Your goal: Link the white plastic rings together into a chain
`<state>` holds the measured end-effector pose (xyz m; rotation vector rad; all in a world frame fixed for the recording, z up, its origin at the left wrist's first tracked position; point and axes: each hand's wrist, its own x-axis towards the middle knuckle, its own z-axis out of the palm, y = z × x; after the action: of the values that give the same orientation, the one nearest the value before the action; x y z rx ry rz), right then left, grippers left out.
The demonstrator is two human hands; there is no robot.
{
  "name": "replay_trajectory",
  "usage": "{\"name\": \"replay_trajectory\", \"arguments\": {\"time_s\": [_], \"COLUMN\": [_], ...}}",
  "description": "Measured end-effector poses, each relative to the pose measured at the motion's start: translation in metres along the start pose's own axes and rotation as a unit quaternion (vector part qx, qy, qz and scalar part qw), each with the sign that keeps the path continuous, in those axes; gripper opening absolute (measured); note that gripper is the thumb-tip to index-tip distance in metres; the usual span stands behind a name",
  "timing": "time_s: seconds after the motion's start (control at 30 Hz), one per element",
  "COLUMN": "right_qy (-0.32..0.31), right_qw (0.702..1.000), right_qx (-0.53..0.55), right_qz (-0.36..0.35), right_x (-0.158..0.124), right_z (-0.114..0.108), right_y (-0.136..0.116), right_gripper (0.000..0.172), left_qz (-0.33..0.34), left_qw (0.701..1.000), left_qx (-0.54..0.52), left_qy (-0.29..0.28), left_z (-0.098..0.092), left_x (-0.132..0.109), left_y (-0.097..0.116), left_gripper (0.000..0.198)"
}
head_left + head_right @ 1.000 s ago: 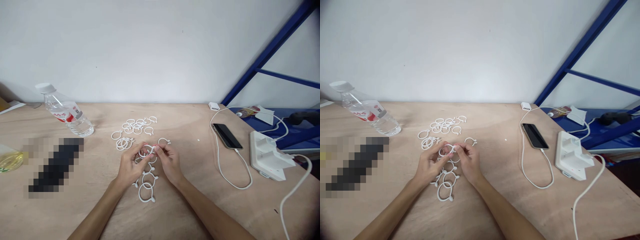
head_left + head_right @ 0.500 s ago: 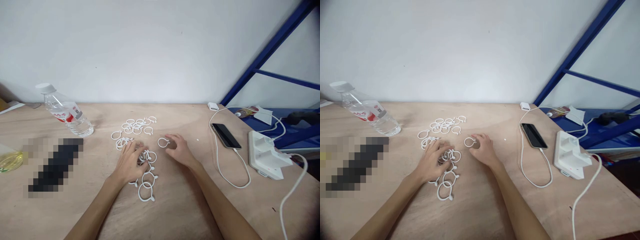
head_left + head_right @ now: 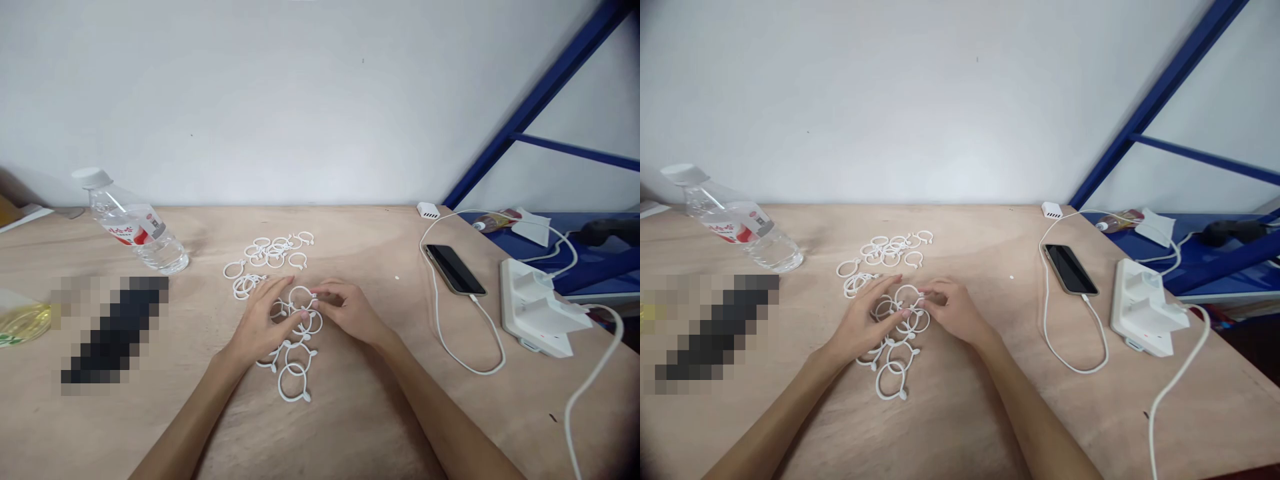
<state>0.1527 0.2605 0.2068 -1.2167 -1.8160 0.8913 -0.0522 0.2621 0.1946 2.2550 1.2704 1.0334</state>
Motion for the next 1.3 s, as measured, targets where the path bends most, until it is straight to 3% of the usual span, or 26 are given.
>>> {"name": "replay_trajectory", "arguments": {"time_s": [0.13, 0.33, 0.53, 1.0, 1.17, 1.3], "right_qy": [0.009, 0.022, 0.025, 0.085, 0.109, 0.119], "right_qw": [0.996, 0.964, 0.926, 0.943, 0.951, 0.96], "right_qx": [0.085, 0.249, 0.352, 0.308, 0.276, 0.241], "right_qz": [0.013, 0.094, 0.137, 0.096, 0.09, 0.074], "right_x": [-0.003, -0.004, -0.002, -0.002, -0.004, -0.004], "right_z": [0.009, 0.017, 0.024, 0.034, 0.036, 0.037], "right_y": [-0.011, -0.009, -0.003, 0.003, 0.0, 0.0], "right_gripper": [0.019, 0.02, 0.019, 0.017, 0.016, 0.016], "left_qz": [0.034, 0.11, 0.076, -0.026, -0.027, -0.013], "left_qw": [0.999, 0.994, 0.996, 0.996, 0.998, 0.999], "left_qx": [-0.029, 0.008, -0.016, -0.07, -0.053, -0.03], "left_qy": [-0.022, 0.019, 0.049, 0.042, 0.02, -0.005], "left_z": [-0.002, -0.004, 0.0, 0.003, 0.004, -0.01], "left_x": [-0.001, -0.002, -0.003, -0.003, -0.001, 0.004], "left_y": [0.001, -0.001, 0.004, 0.01, 0.014, 0.013], "left_gripper": [0.045, 0.051, 0.034, 0.029, 0.03, 0.037]}}
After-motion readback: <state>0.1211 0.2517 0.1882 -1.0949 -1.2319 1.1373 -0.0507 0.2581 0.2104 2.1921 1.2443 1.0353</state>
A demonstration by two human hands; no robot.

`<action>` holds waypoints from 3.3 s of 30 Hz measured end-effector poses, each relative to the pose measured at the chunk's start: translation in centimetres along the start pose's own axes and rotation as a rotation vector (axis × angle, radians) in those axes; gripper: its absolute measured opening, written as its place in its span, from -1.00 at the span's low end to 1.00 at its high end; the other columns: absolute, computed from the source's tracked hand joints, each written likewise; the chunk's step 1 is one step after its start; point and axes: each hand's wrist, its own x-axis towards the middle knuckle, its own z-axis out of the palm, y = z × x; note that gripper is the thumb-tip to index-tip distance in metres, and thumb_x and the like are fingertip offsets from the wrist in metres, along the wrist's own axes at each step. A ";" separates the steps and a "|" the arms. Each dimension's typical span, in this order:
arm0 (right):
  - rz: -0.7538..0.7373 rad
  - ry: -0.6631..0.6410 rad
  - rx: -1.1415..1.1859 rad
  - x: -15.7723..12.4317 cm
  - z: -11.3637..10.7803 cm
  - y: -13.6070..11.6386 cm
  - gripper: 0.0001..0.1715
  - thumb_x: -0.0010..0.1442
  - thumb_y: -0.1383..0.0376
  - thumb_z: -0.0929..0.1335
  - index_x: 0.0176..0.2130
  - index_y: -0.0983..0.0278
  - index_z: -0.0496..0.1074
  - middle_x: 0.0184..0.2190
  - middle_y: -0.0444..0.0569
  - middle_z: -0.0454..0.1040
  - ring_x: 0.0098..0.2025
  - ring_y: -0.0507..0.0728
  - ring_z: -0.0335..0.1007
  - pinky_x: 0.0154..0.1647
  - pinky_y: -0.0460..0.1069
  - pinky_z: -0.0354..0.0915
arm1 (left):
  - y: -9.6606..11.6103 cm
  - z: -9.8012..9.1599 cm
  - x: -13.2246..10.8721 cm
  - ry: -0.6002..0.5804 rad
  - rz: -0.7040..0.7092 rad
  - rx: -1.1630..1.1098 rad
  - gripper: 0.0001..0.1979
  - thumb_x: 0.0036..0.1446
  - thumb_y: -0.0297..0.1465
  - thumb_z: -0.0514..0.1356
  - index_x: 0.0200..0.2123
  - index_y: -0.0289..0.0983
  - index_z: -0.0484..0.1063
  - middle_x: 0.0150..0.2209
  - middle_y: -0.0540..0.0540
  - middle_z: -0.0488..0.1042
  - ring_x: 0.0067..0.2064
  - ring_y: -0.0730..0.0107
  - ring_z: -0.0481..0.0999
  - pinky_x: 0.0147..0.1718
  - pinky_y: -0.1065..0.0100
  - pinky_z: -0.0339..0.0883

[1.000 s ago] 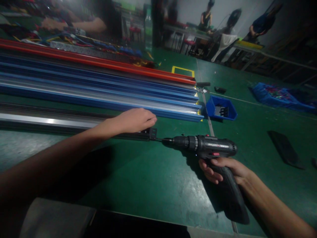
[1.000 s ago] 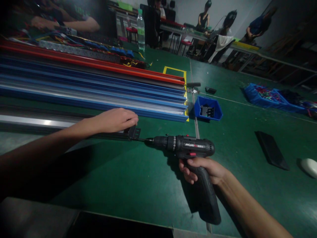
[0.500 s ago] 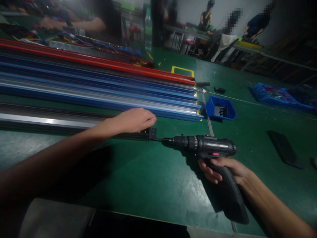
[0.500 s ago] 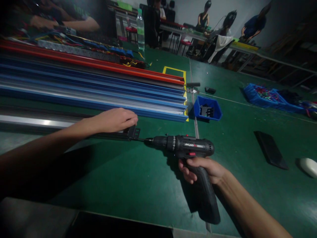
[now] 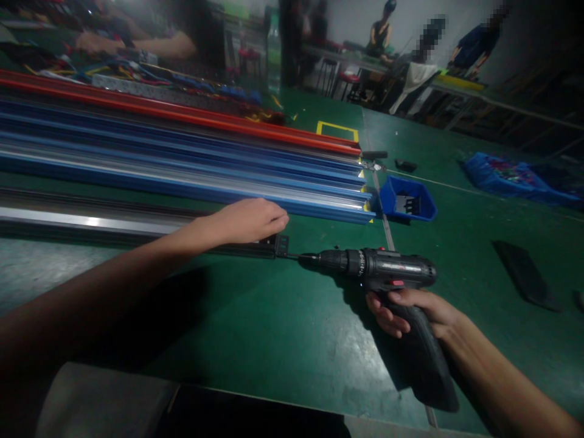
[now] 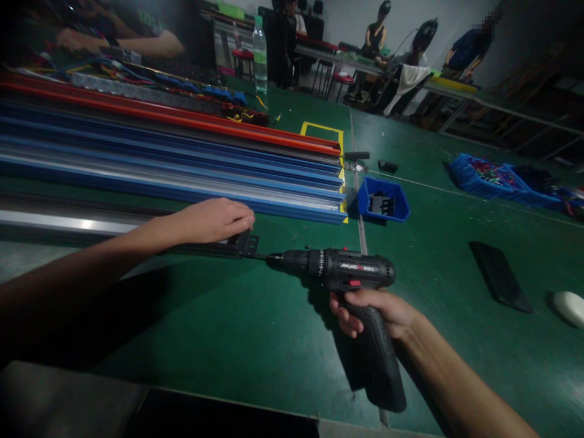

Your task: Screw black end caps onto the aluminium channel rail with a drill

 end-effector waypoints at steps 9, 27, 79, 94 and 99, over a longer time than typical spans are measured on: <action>0.006 0.022 -0.002 0.0 0.1 0.0 -0.58 0.13 -0.03 0.56 -0.27 0.26 0.56 -0.48 -0.13 0.34 -0.59 -0.03 0.01 -0.52 -0.04 0.30 | 0.1 -0.1 0.0 0.007 0.014 0.015 -0.58 0.43 -0.21 -0.05 -0.35 -0.21 0.50 -0.33 -0.08 0.57 -0.32 0.26 0.50 -0.34 0.28 0.19; 0.007 0.022 0.031 0.0 0.7 -0.4 -0.59 0.10 0.00 0.58 -0.26 0.27 0.59 -0.47 -0.12 0.36 -0.59 -0.05 0.02 -0.53 -0.07 0.31 | 0.1 -0.2 0.0 0.001 0.008 0.008 -0.58 0.43 -0.21 -0.04 -0.34 -0.21 0.51 -0.31 -0.08 0.58 -0.32 0.28 0.50 -0.33 0.29 0.20; -0.040 -0.163 0.181 0.5 -1.6 1.0 -0.63 0.25 0.15 0.53 -0.12 0.42 0.60 -0.38 -0.06 0.46 -0.55 -0.09 0.21 -0.44 -0.13 0.39 | 0.1 -0.1 0.0 -0.001 0.002 -0.008 -0.57 0.44 -0.19 -0.07 -0.34 -0.21 0.49 -0.32 -0.09 0.55 -0.32 0.27 0.47 -0.33 0.26 0.15; -0.014 -0.059 0.091 0.4 -1.2 0.7 -0.57 0.15 0.04 0.57 -0.19 0.34 0.60 -0.43 -0.07 0.42 -0.58 -0.06 0.12 -0.50 -0.09 0.35 | 0.2 -0.2 0.0 0.000 0.010 -0.009 -0.58 0.44 -0.21 -0.05 -0.33 -0.22 0.51 -0.32 -0.09 0.56 -0.32 0.28 0.48 -0.33 0.28 0.18; -0.010 -0.042 0.076 0.3 -1.0 0.6 -0.61 0.16 0.03 0.56 -0.21 0.30 0.61 -0.43 -0.07 0.41 -0.59 -0.05 0.08 -0.51 -0.07 0.34 | 0.1 -0.1 0.0 -0.005 0.007 -0.010 -0.57 0.44 -0.19 -0.06 -0.33 -0.21 0.50 -0.30 -0.08 0.57 -0.30 0.27 0.48 -0.32 0.28 0.17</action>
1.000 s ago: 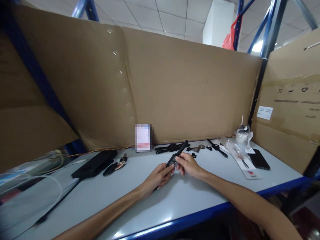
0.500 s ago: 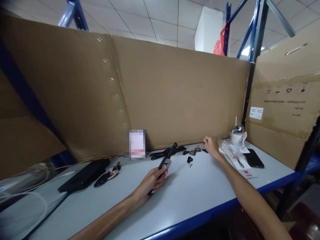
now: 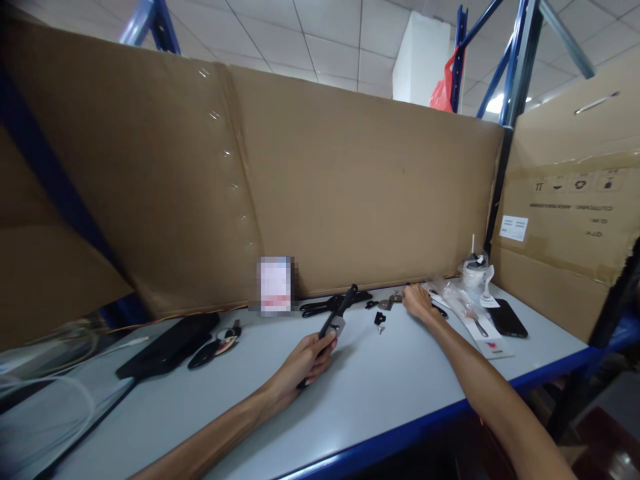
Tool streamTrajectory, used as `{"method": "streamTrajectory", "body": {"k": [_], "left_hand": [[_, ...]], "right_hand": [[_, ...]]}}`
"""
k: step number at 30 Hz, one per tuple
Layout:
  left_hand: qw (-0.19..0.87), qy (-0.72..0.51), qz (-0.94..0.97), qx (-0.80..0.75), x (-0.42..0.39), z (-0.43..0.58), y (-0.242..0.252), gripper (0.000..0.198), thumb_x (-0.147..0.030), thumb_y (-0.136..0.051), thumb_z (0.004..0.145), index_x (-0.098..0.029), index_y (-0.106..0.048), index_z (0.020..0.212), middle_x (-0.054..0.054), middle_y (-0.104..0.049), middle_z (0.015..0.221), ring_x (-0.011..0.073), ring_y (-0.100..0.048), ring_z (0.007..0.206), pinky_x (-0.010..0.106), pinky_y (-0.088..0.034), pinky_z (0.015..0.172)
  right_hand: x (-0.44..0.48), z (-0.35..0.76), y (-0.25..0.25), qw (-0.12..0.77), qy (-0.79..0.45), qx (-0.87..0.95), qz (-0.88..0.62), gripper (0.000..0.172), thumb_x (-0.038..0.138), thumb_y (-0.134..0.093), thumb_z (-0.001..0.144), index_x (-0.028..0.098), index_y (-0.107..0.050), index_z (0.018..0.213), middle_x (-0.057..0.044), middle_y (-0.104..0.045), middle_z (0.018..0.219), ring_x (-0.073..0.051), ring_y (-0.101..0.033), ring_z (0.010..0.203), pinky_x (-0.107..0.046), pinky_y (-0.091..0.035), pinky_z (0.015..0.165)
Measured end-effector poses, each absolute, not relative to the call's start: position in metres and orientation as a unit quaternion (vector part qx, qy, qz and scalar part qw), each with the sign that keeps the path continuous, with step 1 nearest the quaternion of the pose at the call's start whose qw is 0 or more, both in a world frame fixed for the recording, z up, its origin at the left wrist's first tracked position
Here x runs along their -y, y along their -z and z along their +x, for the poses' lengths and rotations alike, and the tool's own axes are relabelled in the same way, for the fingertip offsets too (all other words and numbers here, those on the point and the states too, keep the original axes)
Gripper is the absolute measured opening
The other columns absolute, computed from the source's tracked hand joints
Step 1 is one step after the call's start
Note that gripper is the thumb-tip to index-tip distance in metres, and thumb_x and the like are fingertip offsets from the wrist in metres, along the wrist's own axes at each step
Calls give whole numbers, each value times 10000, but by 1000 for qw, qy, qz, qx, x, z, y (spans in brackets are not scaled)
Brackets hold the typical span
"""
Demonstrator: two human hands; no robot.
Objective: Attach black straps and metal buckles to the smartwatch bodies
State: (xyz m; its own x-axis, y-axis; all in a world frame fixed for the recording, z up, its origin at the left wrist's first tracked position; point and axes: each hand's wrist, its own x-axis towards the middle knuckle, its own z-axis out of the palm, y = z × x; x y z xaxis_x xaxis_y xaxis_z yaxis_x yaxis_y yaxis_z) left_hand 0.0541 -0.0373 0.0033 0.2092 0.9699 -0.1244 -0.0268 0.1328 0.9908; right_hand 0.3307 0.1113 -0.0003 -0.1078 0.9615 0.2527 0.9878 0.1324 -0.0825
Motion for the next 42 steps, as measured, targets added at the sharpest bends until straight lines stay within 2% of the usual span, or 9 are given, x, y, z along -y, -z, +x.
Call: {"method": "streamTrajectory", "body": {"k": [7, 14, 18, 24, 27, 32, 35, 39, 42], "left_hand": [[596, -422, 504, -461, 35, 54, -1, 595, -729, -709, 615, -215, -444, 752, -134, -269, 481, 40, -194, 393, 205, -120, 372], [595, -421, 505, -462, 37, 52, -2, 561, -701, -707, 661, -211, -452, 755, -130, -272, 498, 40, -200, 396, 201, -122, 379], [591, -420, 509, -464, 36, 51, 0, 569, -712, -706, 651, -211, -456, 752, -132, -265, 484, 42, -192, 389, 201, -125, 368], [590, -422, 511, -462, 35, 52, 1, 554, -698, -706, 667, -208, -460, 745, -135, -259, 478, 43, -180, 386, 200, -120, 361], [592, -417, 514, -460, 36, 52, -1, 544, -693, -698, 683, -206, -464, 746, -132, -266, 484, 43, -188, 383, 202, -118, 364], [591, -423, 513, -456, 38, 53, -4, 529, -679, -690, 699, -205, -461, 750, -130, -266, 495, 42, -208, 389, 200, -127, 374], [595, -423, 510, -454, 37, 54, -3, 534, -684, -687, 690, -206, -455, 746, -129, -278, 494, 40, -207, 390, 199, -132, 373], [597, -424, 508, -454, 34, 54, -1, 525, -680, -677, 694, -210, -450, 750, -130, -285, 488, 41, -195, 383, 204, -125, 370], [599, -424, 510, -448, 33, 53, 0, 501, -663, -665, 722, -209, -454, 753, -129, -288, 488, 43, -198, 381, 208, -127, 374]], "right_hand": [[-114, 336, -2, 89, 60, 751, -652, 343, 67, -510, 849, 181, -728, 1088, -140, -727, 1119, -245, -649, 1095, -262, -429, 811], [-112, 337, -3, 58, 78, 769, -632, 348, 31, -474, 860, 105, -690, 1122, -220, -677, 1167, -272, -618, 1129, -301, -440, 860], [-110, 335, 0, 62, 86, 774, -625, 397, 3, -435, 862, 102, -642, 1185, -221, -611, 1282, -274, -544, 1225, -325, -438, 911], [-108, 336, 0, 96, 76, 779, -615, 335, 39, -457, 884, 105, -651, 1149, -218, -628, 1247, -277, -525, 1249, -322, -409, 953], [-110, 338, -4, 125, 58, 780, -611, 282, 98, -518, 880, 99, -667, 1119, -218, -654, 1208, -282, -572, 1185, -312, -420, 915], [-118, 342, -8, 154, -7, 794, -587, 216, 104, -559, 832, 152, -735, 949, -75, -753, 946, -181, -674, 900, -221, -441, 762], [-123, 344, -9, 167, -34, 792, -586, 252, 97, -554, 816, 149, -740, 978, -35, -761, 869, -152, -677, 816, -199, -452, 711], [-131, 344, -10, 185, -17, 766, -616, 339, 78, -469, 853, 124, -725, 1070, -81, -764, 971, -157, -683, 890, -202, -457, 750], [-140, 335, -11, 179, -2, 754, -631, 312, 122, -532, 851, 129, -735, 1087, -129, -746, 1078, -199, -676, 999, -222, -448, 801]]}}
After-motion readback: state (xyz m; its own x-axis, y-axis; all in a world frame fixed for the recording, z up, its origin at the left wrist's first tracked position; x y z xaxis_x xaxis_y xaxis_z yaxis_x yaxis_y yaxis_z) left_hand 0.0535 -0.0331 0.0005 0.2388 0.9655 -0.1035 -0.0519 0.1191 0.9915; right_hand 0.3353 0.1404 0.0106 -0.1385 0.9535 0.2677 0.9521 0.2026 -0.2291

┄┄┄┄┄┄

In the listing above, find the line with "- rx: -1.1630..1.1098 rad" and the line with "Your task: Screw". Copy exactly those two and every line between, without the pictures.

TASK ANSWER →
  - rx: -1.1630..1.1098 rad
  - gripper: 0.0001..0.1979
  - thumb_x: 0.0036..0.1446
  - thumb_y: -0.0297..0.1465
  - thumb_z: -0.0514..0.1356
  - index_x: 0.0200..0.2123
  - index_y: -0.0289..0.0983
  - index_z: -0.0484..0.1063
  - middle_x: 0.0150..0.2209
  - middle_y: -0.0540..0.0540
  - middle_z: -0.0488..0.1042
  - ring_x: 0.0067..0.2064
  - ring_y: -0.0730..0.0107
  - ring_z: -0.0481..0.0999
  - pinky_x: 0.0147..0.1718
  - pinky_y: -0.1065..0.0100
  - pinky_z: -0.0339..0.0883

[1.000 s ago] 
[1.000 s ago] 
[0.500 s ago] 
[0.500 s ago] 
[now] 
[now] 

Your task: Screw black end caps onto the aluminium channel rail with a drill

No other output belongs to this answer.